Uno de los puntos que convenientemente se olvida es el uso de la raza y el género como productos de consumo masivo que no cuestionan, de fondo, el statu quo ni las políticas de la élite estadounidense y global. Sin una crítica a estos elementos, como lo advirtieron en su momento intelectuales y activistas como Angela Davis o bell hooks, la lucha por una sociedad más igualitaria entra en un espejismo y se vuelve estéril. En el fondo, retomando el artículo de Natalie Sherman, los grupos de poder –woke o antiwoke– siguen en una alianza que, por ejemplo, sabotea los intentos por cobrar más impuestos a la clase alta e, incluso, retrasan políticas de decrecimiento industrial y adaptación al cambio climático: los radicales de derecha niegan abiertamente la emergencia y las empresas tipo Disney –con la etiqueta de ser socialmente responsables– se entregan sin tapujos al llamado green washing, es decir, enarbolan la idea de la “sustentabilidad” sin atacar, en esencia, a la sociedad de consumo que les permite prosperar. Gatopardismo puro.
La polarización cultural y mediática en Estados Unidos y otros países es, en varios sentidos, una conjura que se aprovecha de lo erosión de lo común. Cada amenaza vendida en los medios, cada fenómeno viral que demoniza a un sector de la sociedad contribuye a que el ciudadano compre revanchas que le devuelvan la capacidad de actuar en un mundo que lo ha despojado de su destino. Uno de los casos más extremos –evidencia de cómo el conspiracionismo ha llegado a escenarios alucinantes– fue el famoso Pizzagate. El rumor, en pocas palabras, decía que algunos políticos demócratas como los Clinton y millonarios como George Soros estaban atrás de una red de pedófilos que usaban pizzerías para realizar sus crímenes.
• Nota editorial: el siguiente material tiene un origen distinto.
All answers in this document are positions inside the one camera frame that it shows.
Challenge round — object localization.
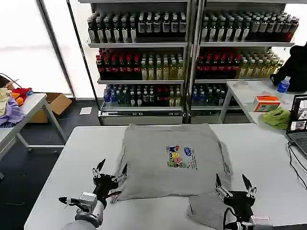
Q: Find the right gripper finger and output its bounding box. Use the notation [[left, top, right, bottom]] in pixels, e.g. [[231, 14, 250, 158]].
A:
[[241, 173, 258, 199], [215, 173, 233, 198]]

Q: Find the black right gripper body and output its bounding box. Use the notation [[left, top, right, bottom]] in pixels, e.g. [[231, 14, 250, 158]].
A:
[[223, 190, 256, 218]]

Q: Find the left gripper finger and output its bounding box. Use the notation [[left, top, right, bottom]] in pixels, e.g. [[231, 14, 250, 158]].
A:
[[92, 158, 106, 179], [112, 163, 128, 184]]

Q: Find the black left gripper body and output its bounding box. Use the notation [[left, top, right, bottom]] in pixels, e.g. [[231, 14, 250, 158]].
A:
[[92, 173, 122, 200]]

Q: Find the grey printed t-shirt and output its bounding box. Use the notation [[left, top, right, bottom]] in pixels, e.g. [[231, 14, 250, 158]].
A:
[[114, 123, 235, 230]]

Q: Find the green cloth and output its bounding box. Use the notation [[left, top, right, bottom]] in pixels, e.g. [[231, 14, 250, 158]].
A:
[[260, 106, 292, 130]]

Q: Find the brown cardboard box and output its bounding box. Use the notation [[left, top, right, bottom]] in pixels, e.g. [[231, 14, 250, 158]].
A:
[[28, 92, 73, 124]]

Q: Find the dark grey laptop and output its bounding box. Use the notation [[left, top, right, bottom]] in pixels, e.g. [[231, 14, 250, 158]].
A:
[[285, 93, 307, 159]]

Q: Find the orange and white box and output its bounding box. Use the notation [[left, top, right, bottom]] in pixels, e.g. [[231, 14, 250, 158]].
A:
[[253, 95, 282, 113]]

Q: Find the white side table with clothes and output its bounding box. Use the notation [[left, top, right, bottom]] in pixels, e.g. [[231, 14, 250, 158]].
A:
[[0, 92, 67, 161]]

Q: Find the purple cloth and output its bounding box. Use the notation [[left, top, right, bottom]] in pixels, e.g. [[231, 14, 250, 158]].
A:
[[0, 95, 26, 128]]

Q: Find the blue water bottle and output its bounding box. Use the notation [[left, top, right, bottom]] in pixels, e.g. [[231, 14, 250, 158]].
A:
[[276, 76, 292, 94]]

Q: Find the red cloth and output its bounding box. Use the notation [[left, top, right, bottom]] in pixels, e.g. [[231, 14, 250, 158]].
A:
[[12, 87, 33, 102]]

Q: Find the orange cloth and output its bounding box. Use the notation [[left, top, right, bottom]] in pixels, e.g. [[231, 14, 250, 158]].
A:
[[12, 92, 25, 106]]

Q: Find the shelf of bottles with pole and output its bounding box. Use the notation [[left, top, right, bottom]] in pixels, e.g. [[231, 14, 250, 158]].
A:
[[79, 0, 193, 126]]

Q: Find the pale yellow cloth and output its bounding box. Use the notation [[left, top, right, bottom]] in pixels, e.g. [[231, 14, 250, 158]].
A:
[[0, 87, 12, 117]]

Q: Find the black bag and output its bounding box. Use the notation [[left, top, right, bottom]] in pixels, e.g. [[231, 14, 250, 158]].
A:
[[270, 41, 307, 92]]

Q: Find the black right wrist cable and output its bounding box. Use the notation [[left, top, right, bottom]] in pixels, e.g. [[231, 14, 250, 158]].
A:
[[222, 207, 242, 230]]

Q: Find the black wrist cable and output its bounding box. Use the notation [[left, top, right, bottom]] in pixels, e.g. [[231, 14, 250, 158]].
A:
[[58, 196, 83, 211], [222, 207, 242, 230]]

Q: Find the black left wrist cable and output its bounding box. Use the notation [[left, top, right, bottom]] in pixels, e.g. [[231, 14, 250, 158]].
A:
[[58, 196, 83, 211]]

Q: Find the black laptop cable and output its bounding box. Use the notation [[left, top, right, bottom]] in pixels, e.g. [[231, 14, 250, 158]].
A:
[[287, 140, 307, 190]]

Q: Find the thin black cable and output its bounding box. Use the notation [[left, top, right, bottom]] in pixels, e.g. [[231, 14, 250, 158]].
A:
[[0, 73, 22, 90]]

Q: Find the grey window frame post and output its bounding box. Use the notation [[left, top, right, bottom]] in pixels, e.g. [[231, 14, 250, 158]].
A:
[[35, 0, 77, 99]]
La teoría se difundió en sitios como Reddit en 2016 y vivió uno de sus puntos culminantes un año después, cuando Edgar Maddison Welch entró armado a una pizzería de Washington y disparó, sin que hubiera heridos o muertos. El hombre, como se pudo saber después, pensó que estaba haciendo lo correcto, pues muchos niños estaban en riesgo. Su convencimiento, más allá de cualquier prueba que confirmara su paranoia, fue suficiente para emprender una cruzada que terminó, a la postre, con una condena de cuatro años de cárcel.
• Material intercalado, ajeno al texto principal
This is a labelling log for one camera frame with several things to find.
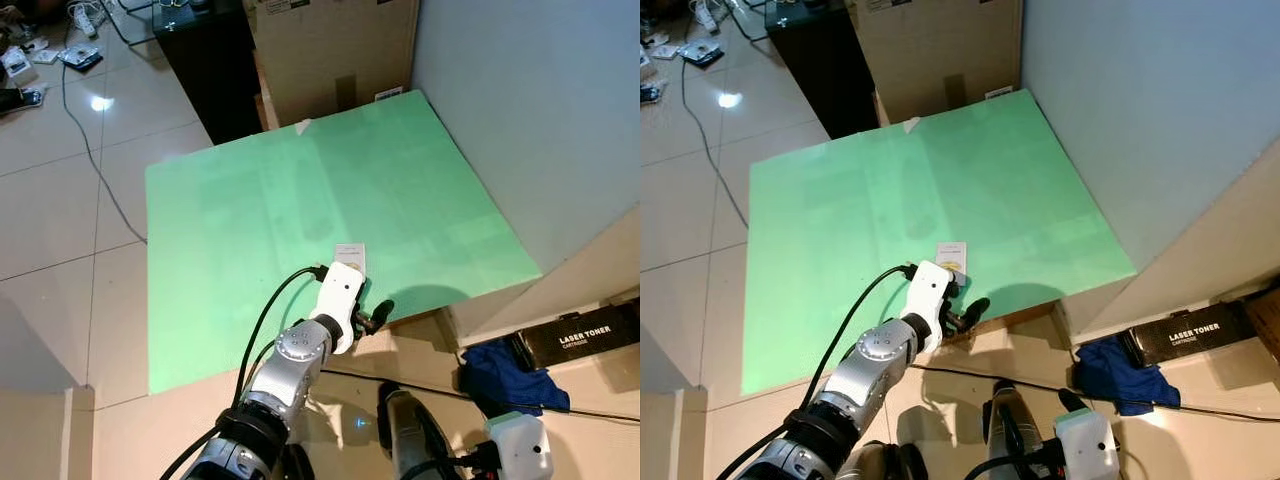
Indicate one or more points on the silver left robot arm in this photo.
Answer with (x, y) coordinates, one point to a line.
(292, 362)
(872, 362)

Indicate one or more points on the white key tag card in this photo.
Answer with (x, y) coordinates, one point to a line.
(951, 254)
(350, 256)

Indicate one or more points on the green mat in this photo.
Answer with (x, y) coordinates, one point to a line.
(300, 220)
(900, 210)

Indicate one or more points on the blue cloth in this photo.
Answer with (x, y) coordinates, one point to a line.
(498, 380)
(1110, 375)

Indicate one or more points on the black laser toner box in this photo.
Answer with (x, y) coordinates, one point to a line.
(1190, 332)
(585, 335)

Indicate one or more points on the brown cardboard box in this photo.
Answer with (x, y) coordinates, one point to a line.
(330, 50)
(935, 50)

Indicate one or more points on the black cabinet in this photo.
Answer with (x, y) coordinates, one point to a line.
(210, 70)
(825, 65)

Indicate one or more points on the disc in clear case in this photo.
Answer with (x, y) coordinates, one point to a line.
(80, 56)
(702, 53)

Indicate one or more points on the white power strip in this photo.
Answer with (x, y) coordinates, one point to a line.
(84, 18)
(704, 14)

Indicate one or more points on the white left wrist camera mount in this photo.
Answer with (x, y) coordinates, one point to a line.
(930, 292)
(340, 292)

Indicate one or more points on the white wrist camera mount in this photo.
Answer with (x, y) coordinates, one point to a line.
(1090, 445)
(930, 292)
(520, 448)
(340, 292)

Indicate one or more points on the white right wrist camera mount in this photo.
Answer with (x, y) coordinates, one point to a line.
(520, 448)
(1090, 445)
La “conjura Disney” no sólo confirma un estado de alarma en el que cualquier idea es posible por absurda que parezca, también nos muestra que la fragmentación de lo común nos aleja de cualquier agenda social y la sustituye por enemigos que cambian de apariencia todos los días: personas transgénero, el regreso del comunismo soviético, gobiernos capaces de crear terremotos y huracanes como armas de guerra, chips en las vacunas, el plan para sustituir a la población blanca por migrantes o “gran reemplazo”. La civilización tribal que se está creando –enmascarada por la utopía comunitaria de Internet y las redes sociales– echa por la borda cualquier consenso y se nutre de fantasías que sólo evidencian nuestro desconocimiento del otro y de cómo funciona la sociedad global del siglo XXI. De esta manera, corporativos como Disney no son criticados por su poder económico o su tendencia a formar inmensos monopolios, sino por los efectos advertidos en su momento por Karl Marx: el mercado sin trabas altera la esencia de las relaciones sociales y las formas de vida que daban certidumbre a nuestros padres y abuelos. No las transforma para empoderar a las minorías y sustituir los viejos paradigmas, sino para crear nuevos consumidores.